Der von Lena Krull herausgegebene Band "Der Archivar als Chronist. Eduard Schulte und die Revolution 1918/19 in Münster" enthält insgesamt zehn Beiträge, die im Rahmen eines Lehrforschungsprojektes des historischen Seminars der Universität Münster entstanden sind. Die Untersuchungen befassen sich mit der Revolution 1918/19 und der Darstellung der Ereignisse in der von Stadtarchivar Eduard Schulte verantworteten Revolutionschronik. Die neue Publikation wird beim Themenabend des Stadtarchivs am Donnerstag, 30. September, erstmals der Öffentlichkeit vorgestellt.
Der Vortrag wird aus dem Stadtarchiv am 30. September ab 18 Uhr live im Internet übertragen und steht danach noch weitere 14 Tage zum Abruf bereit. Der direkte Zugang ist über www.stadt-muenster.de/archiv oder den Link www.twitch.tv/stadtarchivms möglich. Wer später noch einmal hineinhören möchte, hat über den Twitch-Kanal zwei Wochen Zeit dazu. Danach bleibt der Beitrag auf dem Youtube-Kanal des Stadtarchivs dauerhaft online verfügbar.

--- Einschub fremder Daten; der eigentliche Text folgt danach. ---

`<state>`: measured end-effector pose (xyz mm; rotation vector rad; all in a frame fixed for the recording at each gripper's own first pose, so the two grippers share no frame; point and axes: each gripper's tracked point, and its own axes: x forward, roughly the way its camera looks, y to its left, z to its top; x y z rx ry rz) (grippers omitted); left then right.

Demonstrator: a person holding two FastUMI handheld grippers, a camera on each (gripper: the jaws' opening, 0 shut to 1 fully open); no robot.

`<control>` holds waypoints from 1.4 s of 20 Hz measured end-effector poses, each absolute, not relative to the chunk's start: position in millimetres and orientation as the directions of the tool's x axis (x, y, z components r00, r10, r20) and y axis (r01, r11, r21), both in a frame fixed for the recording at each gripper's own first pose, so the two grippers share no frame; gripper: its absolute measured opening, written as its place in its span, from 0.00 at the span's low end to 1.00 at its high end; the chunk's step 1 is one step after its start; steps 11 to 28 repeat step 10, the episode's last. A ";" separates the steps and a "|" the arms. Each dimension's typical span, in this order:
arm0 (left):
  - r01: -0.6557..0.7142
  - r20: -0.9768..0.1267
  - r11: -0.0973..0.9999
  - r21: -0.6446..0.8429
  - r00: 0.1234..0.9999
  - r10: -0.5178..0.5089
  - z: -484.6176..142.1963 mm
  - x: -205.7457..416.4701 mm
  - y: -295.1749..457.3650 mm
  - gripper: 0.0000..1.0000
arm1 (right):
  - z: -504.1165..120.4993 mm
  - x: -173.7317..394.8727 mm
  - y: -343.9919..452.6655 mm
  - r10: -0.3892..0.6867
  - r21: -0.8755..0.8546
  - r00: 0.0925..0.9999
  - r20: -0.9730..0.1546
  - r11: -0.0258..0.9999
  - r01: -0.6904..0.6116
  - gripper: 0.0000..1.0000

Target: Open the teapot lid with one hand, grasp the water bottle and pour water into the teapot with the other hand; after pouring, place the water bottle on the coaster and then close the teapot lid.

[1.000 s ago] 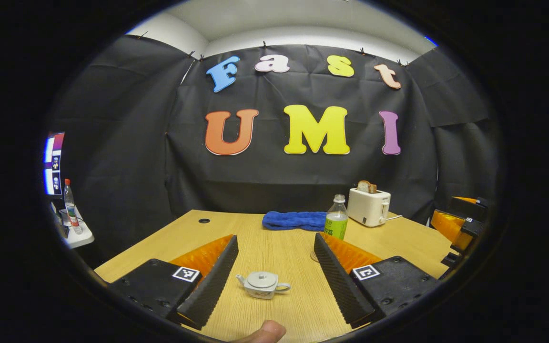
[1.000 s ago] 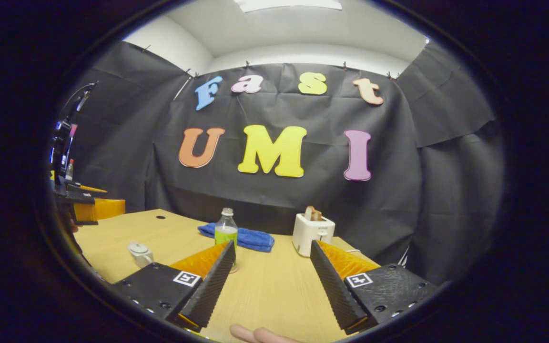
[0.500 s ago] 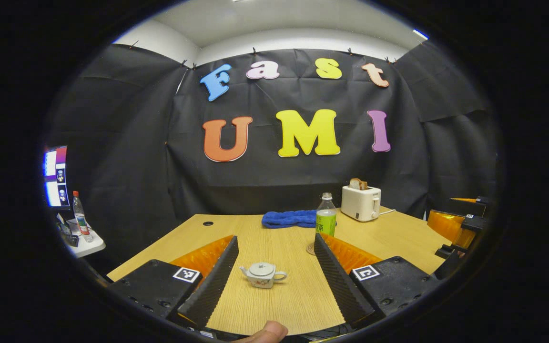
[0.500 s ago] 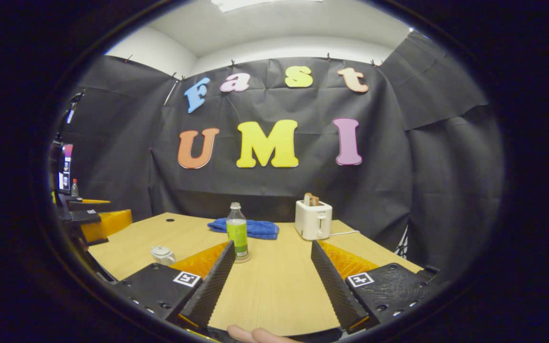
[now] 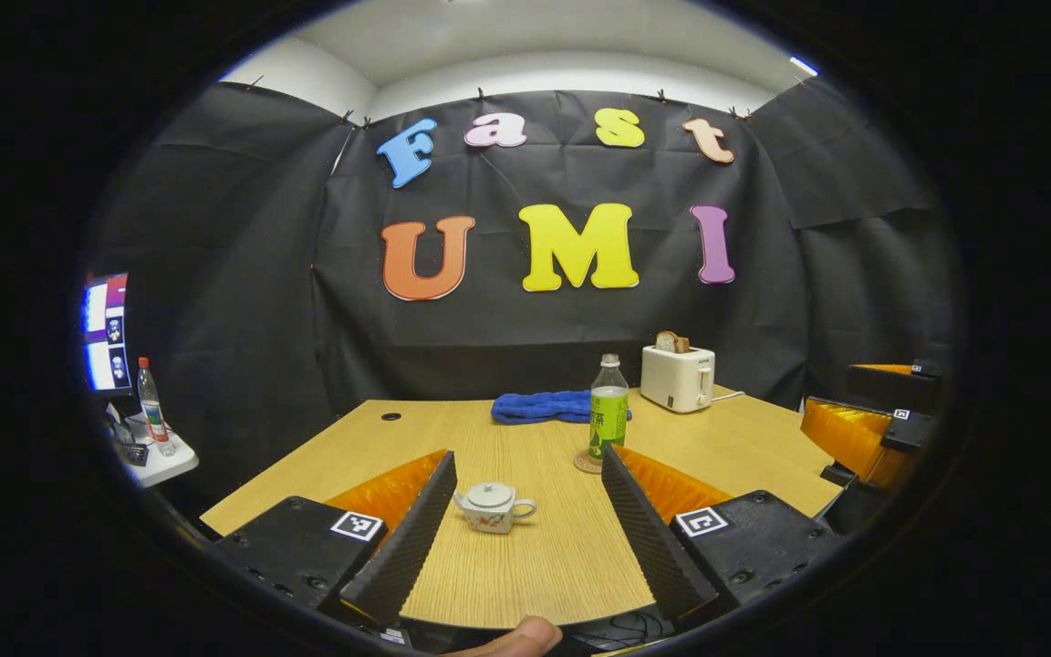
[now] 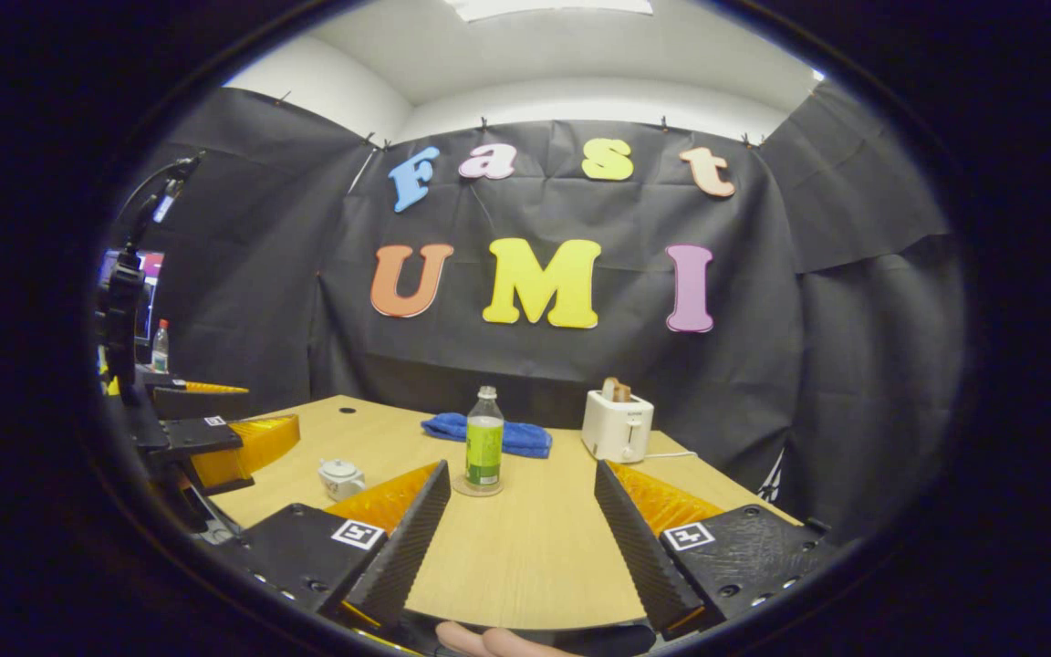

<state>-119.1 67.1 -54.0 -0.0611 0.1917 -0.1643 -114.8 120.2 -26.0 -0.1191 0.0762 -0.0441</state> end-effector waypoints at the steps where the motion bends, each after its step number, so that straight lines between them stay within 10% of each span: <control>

Neben Lena Krull stellen Lennart Beeken, Sandra Holtrup, Severin Plate und Timon Wiechert ihre spannenden Forschungsergebnisse vor. Lena Krull übernimmt den einführenden Part und stellt dabei auch den Stadtarchivar Eduard Schulte und seine Intentionen bei der Publikation der Revolutionschronik vor. Neben dem Einsatz von Bildern in der Revolutionschronik steht darüber hinaus die Rolle der Freikorps Pfeffer, Lichtschlag und Schulz während der Novemberrevolution im Fokus. Die jeweiligen Freikorpsführer nahmen in der Folge durchaus Einfluss auf die Darstellung der Ereignisse in der Revolutionschronik.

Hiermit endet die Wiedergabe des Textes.